Biliary tree cancers are generally characterized by a low TMB, with median TMB of 2.9 to 5.7 mutations/Mb reported.16,17 The iCCA in our patient had a TMB of 17 mutations/Mb, which is impressive, given that Salem et al16 reported a high TMB (threshold of 15 mutations/Mb) in only 2.9% of patients with biliary tract cancer. The high TMB was the motivation for recommending anti–PD-1 therapy to our patient.

Use of TMB as a marker for response to ICI therapy is still evolving. A major challenge is defining a cutoff for low versus high TMB. Although a level of >20 mutations/Mb is reported in the literature for defining a high TMB, the threshold adopted in clinical practice is usually lower.13,18 In a recent examination of the efficacy of combination ipilimumab + nivolumab in NSCLC, a clinically relevant, less restrictive TMB threshold of 10 mutations/Mb was used.19 It is also not clear whether this should be a dichotomous rather than a continuous classification, and some investigators have defined an intermediate TMB.13 Furthermore, a case could be made for individualizing TMB classification based on tumor histology, because a TMB of 10, which may be considered low in NSCLC, may have a different connotation in pancreatic ductal adenocarcinoma and biliary tree cancer or in other malignancies with generally low tumor mutations. Answering these questions will become important as TMB becomes more widely validated as a prognostic biomarker for immunotherapy.

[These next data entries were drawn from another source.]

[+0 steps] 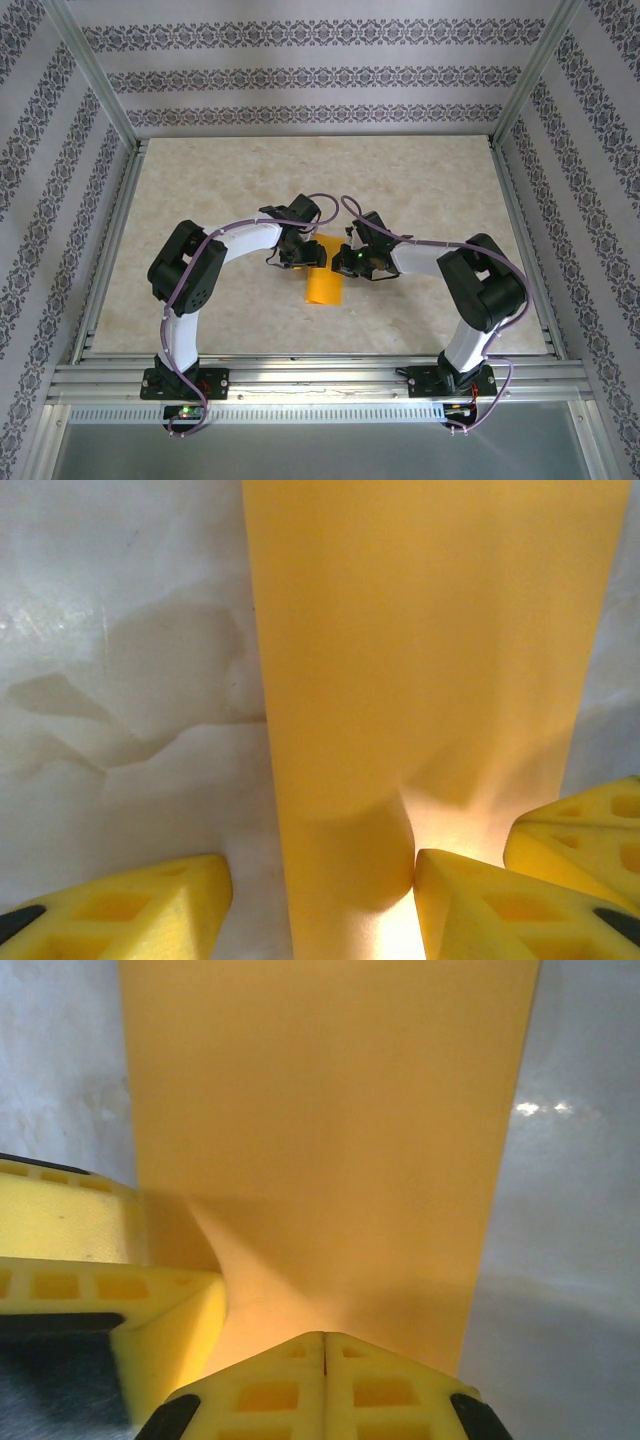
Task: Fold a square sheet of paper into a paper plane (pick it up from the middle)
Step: Hold the square sheet of paper at the center of the table.
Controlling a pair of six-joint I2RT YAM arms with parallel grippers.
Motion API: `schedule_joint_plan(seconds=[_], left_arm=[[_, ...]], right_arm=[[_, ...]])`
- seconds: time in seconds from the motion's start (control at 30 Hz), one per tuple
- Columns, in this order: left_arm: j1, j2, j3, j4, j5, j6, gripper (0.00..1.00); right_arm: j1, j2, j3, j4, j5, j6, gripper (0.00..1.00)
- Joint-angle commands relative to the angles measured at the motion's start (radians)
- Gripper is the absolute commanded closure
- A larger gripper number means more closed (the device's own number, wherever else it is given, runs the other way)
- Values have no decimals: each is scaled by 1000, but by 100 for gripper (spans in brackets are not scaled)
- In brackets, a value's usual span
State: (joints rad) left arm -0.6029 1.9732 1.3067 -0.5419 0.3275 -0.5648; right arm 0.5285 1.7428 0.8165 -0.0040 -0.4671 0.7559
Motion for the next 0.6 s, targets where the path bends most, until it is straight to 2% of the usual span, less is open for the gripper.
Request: schedule_joint_plan(seconds=[0.0,0.3,0.57], left_arm=[[-14,90,-41,49,-44,-4,46],[-14,45,-48,73,-10,-30,45],[7,-139,-97,125,-20,-91,41]], right_arm=[[14,41,-2,-38,20,-24,100],[5,79,20,-193,93,-159,100],[-27,122,129,-356,91,-321,100]])
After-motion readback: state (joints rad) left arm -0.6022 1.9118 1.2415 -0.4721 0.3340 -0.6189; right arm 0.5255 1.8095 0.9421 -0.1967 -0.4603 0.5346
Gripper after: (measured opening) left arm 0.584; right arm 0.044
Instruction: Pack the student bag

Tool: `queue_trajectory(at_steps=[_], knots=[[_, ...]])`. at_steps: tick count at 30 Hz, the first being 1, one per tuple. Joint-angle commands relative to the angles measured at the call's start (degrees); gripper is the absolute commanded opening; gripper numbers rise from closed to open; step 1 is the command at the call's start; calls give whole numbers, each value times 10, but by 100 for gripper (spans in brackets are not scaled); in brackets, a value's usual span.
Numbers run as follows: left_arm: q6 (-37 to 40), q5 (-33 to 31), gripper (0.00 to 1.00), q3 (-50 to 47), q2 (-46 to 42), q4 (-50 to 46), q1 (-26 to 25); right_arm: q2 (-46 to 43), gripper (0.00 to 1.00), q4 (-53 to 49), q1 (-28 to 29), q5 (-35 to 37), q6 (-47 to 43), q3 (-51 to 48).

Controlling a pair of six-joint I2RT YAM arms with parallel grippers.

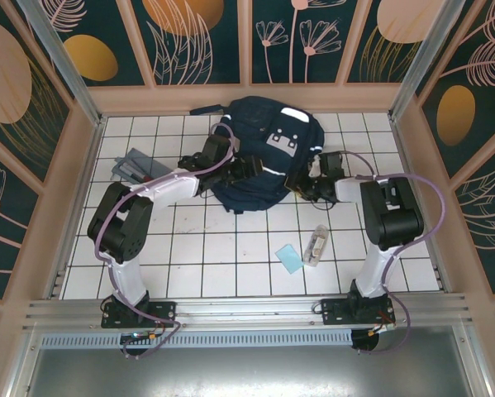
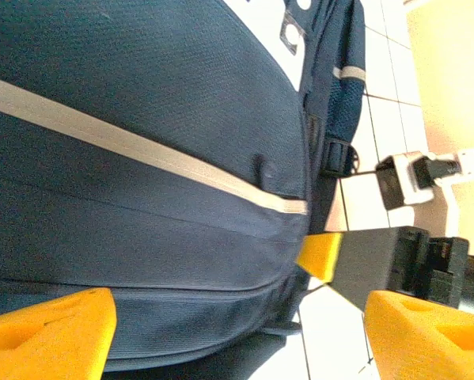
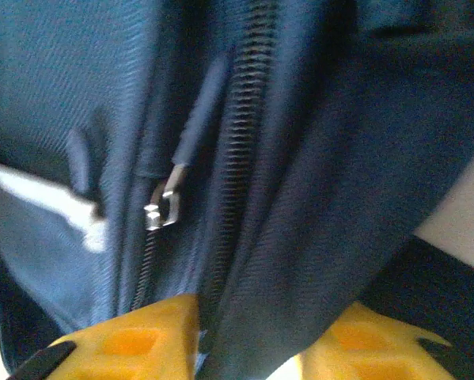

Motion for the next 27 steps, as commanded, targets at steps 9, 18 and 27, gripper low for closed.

Interestingly, although next-generation sequencing showed that the CCA was microsatellite stable (MSS), paired tumor and normal tissue immunohistochemistry (IHC) showed loss of MLH1/PMS2 expression in the tumor. Subsequent PCR-based MSI analysis using the Promega kit did not show alterations in any microsatellite locus, consistent with MSS. This was in agreement with next-generation sequencing results. The discordance rate between IHC and PCR for detecting MSI is <5%, and the performance (and interpretation) of IHC is more prone to errors than PCR-based testing.20,21 Importantly, although testing for MSI and MMR proteins is standardized and validated in colorectal and endometrial cancer, this is not the case in other Lynch syndrome–associated malignancies. For example, a review of 834 cases of ovarian cancer reported a concordance rate of only 68% between IHC- and PCR-based testing.22 This suggests that data for colorectal cancer cannot be extrapolated to other malignancies. In our patient, the agreement between PCR and next-generation sequencing increased our confidence that he had MSS disease, although it can be argued that MLH1/PMS2 loss by IHC is sufficient to identify MMR deficiency. Nevertheless, we did not perform any tests to directly assess MLH1 promoter hypermethylation. Investigators have reported MLH1 promoter hypermethylation in approximately 20% of MSS colorectal cancer cases, although in this series, it did not translate to loss of MLH1 expression.23 Furthermore, in a cohort of patients with ovarian cancer, approximately 10% (3 of 28 samples) of MSS (PCR-based assay) samples had MLH1 promoter hypermethylation.24 We therefore concede that high TMB may be related to MMR deficiency secondary to MLH1 alteration. Indeed, in the absence of a high tumor mutational burden, MLH1 loss would be a valid indication for the use of ICI therapy in our patient.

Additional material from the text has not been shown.